▶ _WHAT YOU ARE ASKED TO DO_
Write out exactly what each line says, starting with the first line below and ending on the one with "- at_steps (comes".

▶ _GIVEN INFORMATION_
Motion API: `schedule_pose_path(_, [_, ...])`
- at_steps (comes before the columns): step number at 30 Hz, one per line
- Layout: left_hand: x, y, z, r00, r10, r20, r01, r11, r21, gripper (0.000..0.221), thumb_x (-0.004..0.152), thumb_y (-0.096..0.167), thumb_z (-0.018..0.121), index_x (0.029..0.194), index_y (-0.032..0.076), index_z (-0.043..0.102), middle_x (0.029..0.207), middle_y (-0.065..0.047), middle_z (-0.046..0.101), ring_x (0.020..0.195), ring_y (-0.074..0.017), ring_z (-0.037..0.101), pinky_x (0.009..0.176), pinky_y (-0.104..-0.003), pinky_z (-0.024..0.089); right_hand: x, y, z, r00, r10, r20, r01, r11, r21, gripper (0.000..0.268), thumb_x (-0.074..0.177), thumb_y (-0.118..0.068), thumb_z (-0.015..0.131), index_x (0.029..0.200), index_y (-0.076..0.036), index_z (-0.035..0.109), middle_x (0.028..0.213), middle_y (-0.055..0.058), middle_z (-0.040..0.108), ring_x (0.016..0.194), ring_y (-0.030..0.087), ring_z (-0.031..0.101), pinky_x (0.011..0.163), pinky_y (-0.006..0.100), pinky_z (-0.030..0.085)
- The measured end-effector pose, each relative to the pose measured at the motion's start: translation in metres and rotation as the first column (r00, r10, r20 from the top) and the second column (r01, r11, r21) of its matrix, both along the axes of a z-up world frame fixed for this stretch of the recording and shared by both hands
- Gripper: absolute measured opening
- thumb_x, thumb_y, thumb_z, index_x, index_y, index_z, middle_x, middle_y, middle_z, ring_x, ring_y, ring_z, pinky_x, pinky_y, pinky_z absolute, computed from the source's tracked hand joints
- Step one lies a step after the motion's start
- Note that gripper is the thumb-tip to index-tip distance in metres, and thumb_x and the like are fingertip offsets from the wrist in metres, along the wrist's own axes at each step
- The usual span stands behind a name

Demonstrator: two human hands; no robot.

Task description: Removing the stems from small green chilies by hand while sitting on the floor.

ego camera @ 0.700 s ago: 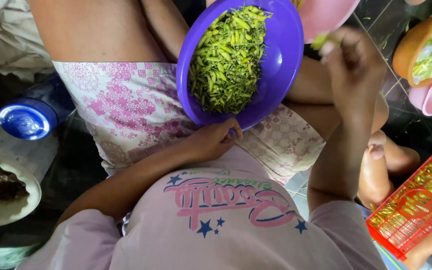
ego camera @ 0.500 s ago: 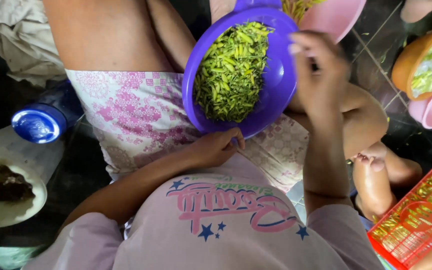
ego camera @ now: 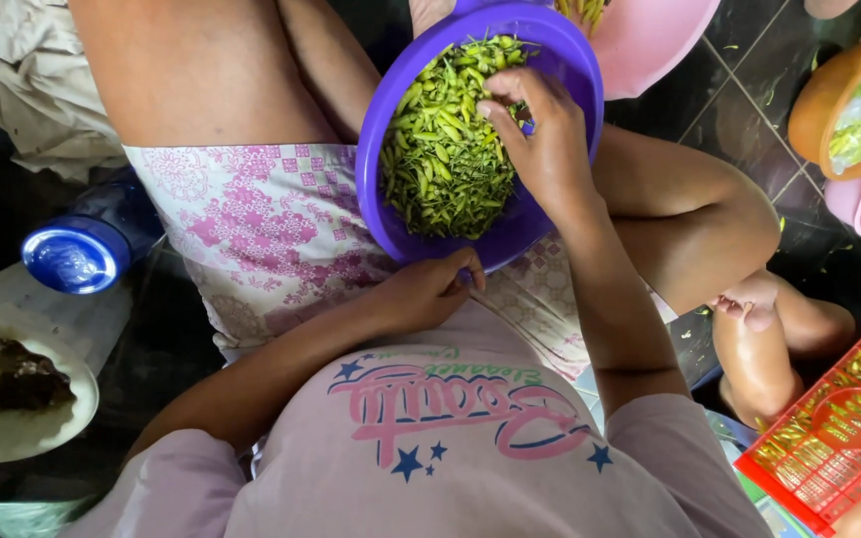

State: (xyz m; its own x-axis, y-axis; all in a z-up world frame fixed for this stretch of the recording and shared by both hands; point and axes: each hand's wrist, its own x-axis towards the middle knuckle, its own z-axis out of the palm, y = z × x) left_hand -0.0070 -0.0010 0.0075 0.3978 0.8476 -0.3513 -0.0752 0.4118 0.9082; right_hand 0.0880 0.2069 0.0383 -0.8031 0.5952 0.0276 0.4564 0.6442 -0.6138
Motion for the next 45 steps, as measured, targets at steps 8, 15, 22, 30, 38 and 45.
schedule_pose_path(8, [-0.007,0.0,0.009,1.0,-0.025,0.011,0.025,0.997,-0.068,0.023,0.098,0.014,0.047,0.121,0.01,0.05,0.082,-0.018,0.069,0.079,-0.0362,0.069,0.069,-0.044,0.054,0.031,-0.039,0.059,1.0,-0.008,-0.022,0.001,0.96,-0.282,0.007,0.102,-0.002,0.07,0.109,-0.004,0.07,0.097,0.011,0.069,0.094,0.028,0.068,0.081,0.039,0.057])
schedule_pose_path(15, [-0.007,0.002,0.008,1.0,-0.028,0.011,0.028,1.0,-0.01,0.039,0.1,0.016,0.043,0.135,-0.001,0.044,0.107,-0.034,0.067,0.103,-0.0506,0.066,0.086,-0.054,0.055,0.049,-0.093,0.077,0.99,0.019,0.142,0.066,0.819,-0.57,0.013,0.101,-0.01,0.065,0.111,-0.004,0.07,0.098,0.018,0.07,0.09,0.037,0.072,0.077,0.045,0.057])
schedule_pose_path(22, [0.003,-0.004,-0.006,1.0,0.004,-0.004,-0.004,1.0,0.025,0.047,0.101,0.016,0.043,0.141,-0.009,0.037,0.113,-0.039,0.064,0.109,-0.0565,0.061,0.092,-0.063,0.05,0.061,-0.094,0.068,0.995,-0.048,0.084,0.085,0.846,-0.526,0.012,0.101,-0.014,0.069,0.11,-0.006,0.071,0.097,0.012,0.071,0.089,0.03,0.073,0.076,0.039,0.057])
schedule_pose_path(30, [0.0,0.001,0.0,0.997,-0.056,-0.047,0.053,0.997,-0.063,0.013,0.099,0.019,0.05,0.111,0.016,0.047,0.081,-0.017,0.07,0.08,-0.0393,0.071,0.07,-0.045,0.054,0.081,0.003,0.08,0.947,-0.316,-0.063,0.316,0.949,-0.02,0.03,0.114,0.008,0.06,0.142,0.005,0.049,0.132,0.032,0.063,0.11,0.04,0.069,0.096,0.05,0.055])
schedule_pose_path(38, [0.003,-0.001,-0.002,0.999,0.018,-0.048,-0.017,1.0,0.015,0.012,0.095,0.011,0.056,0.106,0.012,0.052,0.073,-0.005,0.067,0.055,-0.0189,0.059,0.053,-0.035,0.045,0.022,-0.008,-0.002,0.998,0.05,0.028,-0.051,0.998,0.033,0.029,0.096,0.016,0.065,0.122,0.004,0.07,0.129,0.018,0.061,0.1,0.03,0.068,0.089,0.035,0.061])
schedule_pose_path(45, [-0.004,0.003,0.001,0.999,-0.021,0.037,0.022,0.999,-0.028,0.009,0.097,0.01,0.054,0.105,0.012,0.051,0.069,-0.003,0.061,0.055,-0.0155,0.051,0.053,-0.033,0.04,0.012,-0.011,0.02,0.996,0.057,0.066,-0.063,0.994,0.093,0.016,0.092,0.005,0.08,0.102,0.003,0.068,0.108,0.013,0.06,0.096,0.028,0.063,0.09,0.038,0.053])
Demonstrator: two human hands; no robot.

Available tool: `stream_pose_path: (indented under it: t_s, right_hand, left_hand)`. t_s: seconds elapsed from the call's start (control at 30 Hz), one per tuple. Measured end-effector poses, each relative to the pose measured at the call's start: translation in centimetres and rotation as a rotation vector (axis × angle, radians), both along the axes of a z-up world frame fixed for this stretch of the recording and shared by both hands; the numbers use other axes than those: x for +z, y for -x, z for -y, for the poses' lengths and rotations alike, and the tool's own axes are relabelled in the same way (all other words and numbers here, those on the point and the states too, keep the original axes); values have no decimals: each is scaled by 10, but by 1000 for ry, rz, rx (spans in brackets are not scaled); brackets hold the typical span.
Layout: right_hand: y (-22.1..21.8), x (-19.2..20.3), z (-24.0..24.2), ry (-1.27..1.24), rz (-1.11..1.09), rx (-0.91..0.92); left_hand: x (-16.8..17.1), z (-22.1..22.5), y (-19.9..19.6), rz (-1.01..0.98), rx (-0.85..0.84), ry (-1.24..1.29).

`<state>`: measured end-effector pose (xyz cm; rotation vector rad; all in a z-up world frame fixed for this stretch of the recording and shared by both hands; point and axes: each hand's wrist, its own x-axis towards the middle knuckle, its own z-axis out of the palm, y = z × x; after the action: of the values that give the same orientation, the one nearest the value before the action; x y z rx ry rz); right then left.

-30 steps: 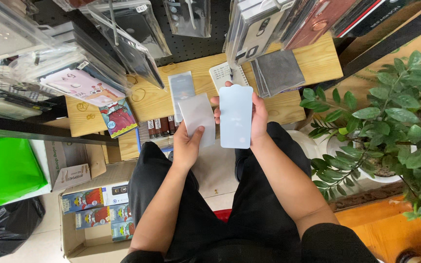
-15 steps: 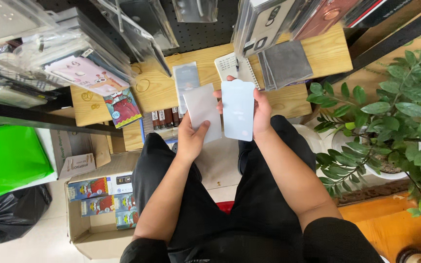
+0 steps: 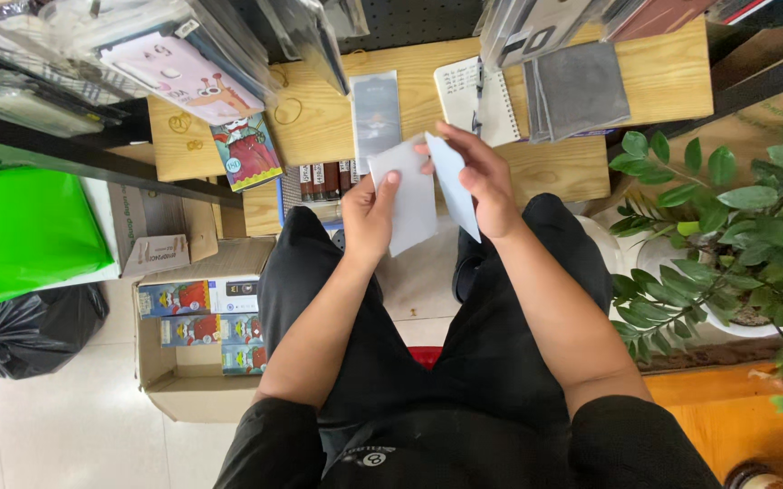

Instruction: The person wipes a product box with a cloth, removes and checks a screen protector from its packaging before replacing it, and writes a log entry in a notebook with a pen.

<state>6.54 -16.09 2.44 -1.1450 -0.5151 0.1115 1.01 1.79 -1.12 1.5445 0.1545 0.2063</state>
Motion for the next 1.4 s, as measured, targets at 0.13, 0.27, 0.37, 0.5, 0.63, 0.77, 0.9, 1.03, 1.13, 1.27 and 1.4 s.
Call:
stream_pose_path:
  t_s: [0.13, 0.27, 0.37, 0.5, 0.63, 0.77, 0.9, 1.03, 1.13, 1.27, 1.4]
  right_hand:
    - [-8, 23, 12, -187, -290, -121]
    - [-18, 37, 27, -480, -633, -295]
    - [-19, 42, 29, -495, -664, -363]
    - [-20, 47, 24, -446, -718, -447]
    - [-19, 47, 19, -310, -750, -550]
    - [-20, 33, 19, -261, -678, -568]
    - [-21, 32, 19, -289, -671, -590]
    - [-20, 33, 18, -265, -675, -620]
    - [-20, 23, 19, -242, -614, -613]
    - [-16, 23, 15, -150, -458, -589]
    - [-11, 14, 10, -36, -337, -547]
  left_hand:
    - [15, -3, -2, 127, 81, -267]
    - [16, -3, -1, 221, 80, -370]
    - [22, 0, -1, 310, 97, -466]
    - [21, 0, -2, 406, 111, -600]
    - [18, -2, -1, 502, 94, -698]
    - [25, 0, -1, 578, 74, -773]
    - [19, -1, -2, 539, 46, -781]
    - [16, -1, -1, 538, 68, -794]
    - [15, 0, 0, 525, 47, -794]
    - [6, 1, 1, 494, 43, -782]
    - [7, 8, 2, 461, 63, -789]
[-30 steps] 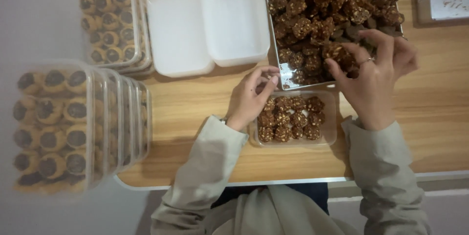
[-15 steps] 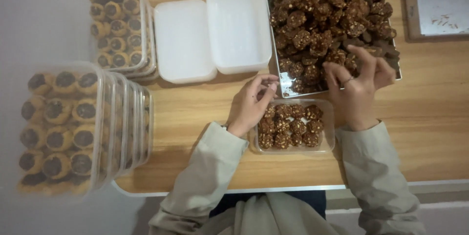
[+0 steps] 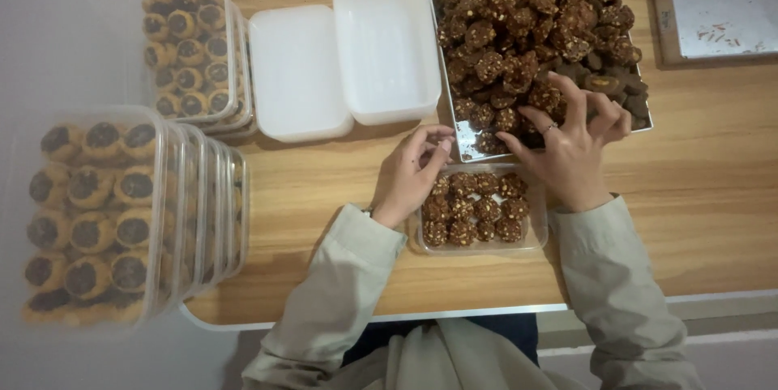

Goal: Arranging chocolate clusters from a large metal tray into a smaller plastic container for packaging.

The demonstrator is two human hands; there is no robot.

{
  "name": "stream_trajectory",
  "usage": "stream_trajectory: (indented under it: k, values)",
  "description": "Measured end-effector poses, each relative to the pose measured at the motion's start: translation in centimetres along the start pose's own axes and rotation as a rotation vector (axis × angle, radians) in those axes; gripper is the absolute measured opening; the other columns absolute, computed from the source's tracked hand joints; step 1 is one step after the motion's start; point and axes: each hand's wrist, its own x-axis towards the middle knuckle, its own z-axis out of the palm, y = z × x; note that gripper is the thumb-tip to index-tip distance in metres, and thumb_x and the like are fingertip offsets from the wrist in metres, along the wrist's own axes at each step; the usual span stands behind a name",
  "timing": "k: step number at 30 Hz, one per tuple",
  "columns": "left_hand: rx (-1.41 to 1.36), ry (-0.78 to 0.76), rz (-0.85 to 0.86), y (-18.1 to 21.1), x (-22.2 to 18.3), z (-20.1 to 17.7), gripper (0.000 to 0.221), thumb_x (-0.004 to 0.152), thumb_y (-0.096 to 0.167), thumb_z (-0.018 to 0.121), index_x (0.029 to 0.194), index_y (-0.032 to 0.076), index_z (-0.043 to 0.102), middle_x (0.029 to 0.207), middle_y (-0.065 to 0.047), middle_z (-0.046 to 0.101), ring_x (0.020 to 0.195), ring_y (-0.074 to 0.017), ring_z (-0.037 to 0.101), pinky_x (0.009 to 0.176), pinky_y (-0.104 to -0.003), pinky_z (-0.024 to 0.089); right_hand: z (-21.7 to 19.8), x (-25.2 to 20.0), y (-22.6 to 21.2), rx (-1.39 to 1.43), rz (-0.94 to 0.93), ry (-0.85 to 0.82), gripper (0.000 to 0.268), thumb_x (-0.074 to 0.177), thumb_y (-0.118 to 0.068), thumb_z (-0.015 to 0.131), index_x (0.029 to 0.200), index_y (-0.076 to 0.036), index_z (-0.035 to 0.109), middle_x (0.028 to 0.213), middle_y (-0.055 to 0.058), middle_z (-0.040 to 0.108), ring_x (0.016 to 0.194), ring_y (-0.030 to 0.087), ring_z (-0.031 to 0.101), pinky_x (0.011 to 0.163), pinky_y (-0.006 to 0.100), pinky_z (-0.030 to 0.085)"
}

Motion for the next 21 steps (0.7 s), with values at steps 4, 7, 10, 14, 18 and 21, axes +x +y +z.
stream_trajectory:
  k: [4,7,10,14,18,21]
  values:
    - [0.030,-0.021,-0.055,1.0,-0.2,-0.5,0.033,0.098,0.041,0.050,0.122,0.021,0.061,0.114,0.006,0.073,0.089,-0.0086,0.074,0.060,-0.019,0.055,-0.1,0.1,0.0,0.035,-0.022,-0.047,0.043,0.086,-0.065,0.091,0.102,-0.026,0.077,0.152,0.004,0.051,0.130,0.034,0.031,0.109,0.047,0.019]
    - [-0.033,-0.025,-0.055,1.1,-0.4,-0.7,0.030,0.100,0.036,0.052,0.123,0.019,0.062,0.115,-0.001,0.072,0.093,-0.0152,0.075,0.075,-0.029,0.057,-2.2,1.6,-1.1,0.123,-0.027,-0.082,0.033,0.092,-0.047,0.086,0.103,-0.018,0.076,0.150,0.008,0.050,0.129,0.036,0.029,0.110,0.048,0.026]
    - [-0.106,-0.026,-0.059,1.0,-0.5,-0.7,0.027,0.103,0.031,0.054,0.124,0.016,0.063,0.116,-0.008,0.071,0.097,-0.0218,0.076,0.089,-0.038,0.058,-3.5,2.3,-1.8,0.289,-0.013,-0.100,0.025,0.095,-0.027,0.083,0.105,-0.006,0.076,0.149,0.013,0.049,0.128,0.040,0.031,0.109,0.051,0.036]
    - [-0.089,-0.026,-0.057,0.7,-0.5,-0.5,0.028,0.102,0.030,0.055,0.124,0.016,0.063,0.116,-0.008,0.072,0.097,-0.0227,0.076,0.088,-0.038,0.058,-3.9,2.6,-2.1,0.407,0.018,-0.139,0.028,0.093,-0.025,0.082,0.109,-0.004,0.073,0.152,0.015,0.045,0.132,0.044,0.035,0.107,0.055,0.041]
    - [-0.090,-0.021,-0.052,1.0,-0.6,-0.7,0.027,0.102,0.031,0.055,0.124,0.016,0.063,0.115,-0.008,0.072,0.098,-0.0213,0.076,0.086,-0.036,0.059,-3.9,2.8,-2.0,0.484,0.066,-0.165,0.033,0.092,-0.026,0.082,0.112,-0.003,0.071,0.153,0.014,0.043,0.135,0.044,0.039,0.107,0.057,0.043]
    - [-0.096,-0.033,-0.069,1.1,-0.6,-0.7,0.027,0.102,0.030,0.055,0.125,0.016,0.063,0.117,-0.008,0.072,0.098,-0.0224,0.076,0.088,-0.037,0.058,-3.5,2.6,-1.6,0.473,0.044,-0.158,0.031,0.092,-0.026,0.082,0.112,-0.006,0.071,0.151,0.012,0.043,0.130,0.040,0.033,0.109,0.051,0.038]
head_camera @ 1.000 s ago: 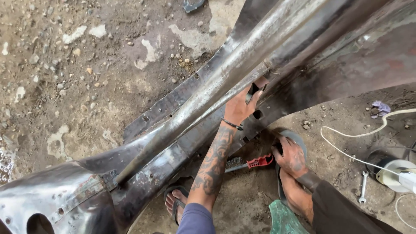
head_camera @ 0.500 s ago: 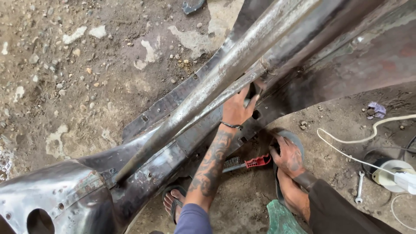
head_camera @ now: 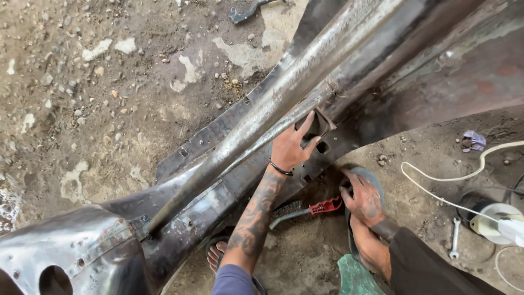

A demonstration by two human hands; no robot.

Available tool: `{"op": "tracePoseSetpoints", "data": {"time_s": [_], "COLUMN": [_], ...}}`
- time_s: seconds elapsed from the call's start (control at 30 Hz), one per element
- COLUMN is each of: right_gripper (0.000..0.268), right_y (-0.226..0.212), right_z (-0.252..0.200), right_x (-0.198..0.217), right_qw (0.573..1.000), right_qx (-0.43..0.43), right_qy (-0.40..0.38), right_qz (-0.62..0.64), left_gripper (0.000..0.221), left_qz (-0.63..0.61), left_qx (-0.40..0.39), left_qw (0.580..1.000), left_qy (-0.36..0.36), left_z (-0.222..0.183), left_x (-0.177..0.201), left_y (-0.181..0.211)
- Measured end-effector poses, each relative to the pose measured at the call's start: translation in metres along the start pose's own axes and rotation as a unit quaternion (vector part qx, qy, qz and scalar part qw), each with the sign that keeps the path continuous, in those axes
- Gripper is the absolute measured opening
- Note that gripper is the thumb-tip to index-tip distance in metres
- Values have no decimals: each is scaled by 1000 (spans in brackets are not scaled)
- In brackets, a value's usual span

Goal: Sanding the metal frame of a motorcycle to prepare the surface for repair or painting.

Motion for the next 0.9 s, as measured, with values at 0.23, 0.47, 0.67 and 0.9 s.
{"op": "tracePoseSetpoints", "data": {"time_s": [0.23, 0.47, 0.67, 0.9], "right_gripper": [46, 51, 50, 47], "right_y": [4, 7, 12, 9], "right_z": [-8, -3, -2, -2], "right_x": [-13, -16, -17, -15], "right_qw": [999, 998, 999, 999], "right_qx": [-11, -2, -4, -4], "right_qy": [-4, 24, 6, 10], "right_qz": [-44, -61, -35, -39], "left_gripper": [68, 59, 58, 60], "left_qz": [-40, 47, -35, -4], "left_qx": [184, 31, 107, 145], "left_qw": [982, 997, 994, 989], "left_qy": [31, 51, -2, -22], "left_z": [17, -5, 6, 19], "left_x": [-9, -16, -38, -35], "left_y": [-12, 1, -9, -11]}}
Point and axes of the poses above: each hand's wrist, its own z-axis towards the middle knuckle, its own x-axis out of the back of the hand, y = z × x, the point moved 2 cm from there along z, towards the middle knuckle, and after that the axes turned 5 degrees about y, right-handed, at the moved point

▶ _EXPECTED ANSWER_
Motion API: `schedule_pose_path(_, [_, ...])`
- at_steps (comes before the columns): step number at 30 Hz, one per line

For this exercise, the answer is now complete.